> EXERCISE DESCRIPTION
The whole listing needs to be returned exactly as it appears.

> DATA SHOWN

::::::::

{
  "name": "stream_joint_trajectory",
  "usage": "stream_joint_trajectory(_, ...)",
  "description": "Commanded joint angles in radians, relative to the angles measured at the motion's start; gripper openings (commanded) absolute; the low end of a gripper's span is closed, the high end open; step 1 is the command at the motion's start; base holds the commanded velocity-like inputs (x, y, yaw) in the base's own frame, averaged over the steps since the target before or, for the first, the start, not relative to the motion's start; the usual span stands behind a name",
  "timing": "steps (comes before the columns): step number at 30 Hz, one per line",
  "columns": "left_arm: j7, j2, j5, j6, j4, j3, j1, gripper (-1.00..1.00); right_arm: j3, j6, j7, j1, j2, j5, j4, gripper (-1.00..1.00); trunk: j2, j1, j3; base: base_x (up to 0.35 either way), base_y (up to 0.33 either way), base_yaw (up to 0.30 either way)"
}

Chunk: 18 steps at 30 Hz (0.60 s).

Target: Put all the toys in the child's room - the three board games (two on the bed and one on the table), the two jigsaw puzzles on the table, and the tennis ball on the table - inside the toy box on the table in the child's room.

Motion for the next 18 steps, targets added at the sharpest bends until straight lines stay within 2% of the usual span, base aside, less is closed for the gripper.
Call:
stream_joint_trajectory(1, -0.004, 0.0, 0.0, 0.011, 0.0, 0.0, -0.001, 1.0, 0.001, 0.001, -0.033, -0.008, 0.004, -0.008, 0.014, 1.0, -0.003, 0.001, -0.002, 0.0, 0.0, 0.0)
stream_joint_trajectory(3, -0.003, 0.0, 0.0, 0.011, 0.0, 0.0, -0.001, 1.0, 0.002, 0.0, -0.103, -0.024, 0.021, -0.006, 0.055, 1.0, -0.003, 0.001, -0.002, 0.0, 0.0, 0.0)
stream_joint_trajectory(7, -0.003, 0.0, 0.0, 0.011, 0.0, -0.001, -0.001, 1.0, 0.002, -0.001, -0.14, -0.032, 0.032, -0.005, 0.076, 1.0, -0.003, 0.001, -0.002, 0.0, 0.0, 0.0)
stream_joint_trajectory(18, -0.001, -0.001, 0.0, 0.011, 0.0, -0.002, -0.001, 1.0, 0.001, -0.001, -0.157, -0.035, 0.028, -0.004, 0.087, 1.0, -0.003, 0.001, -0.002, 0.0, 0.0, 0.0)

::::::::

> RESPONSE AREA
{
  "name": "stream_joint_trajectory",
  "usage": "stream_joint_trajectory(_, ...)",
  "description": "Commanded joint angles in radians, relative to the angles measured at the motion's start; gripper openings (commanded) absolute; the low end of a gripper's span is closed, the high end open; step 1 is the command at the motion's start; base holds the commanded velocity-like inputs (x, y, yaw) in the base's own frame, averaged over the steps since the target before or, for the first, the start, not relative to the motion's start; the usual span stands behind a name",
  "timing": "steps (comes before the columns): step number at 30 Hz, one per line",
  "columns": "left_arm: j7, j2, j5, j6, j4, j3, j1, gripper (-1.00..1.00); right_arm: j3, j6, j7, j1, j2, j5, j4, gripper (-1.00..1.00); trunk: j2, j1, j3; base: base_x (up to 0.35 either way), base_y (up to 0.33 either way), base_yaw (up to 0.30 either way)"
}

Chunk: 18 steps at 30 Hz (0.60 s).

Target: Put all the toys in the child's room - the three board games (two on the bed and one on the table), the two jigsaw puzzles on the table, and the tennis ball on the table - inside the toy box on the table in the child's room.

Motion for the next 18 steps, targets added at the sharpest bends until straight lines stay within 2% of the usual span, base aside, less is closed for the gripper.
Call:
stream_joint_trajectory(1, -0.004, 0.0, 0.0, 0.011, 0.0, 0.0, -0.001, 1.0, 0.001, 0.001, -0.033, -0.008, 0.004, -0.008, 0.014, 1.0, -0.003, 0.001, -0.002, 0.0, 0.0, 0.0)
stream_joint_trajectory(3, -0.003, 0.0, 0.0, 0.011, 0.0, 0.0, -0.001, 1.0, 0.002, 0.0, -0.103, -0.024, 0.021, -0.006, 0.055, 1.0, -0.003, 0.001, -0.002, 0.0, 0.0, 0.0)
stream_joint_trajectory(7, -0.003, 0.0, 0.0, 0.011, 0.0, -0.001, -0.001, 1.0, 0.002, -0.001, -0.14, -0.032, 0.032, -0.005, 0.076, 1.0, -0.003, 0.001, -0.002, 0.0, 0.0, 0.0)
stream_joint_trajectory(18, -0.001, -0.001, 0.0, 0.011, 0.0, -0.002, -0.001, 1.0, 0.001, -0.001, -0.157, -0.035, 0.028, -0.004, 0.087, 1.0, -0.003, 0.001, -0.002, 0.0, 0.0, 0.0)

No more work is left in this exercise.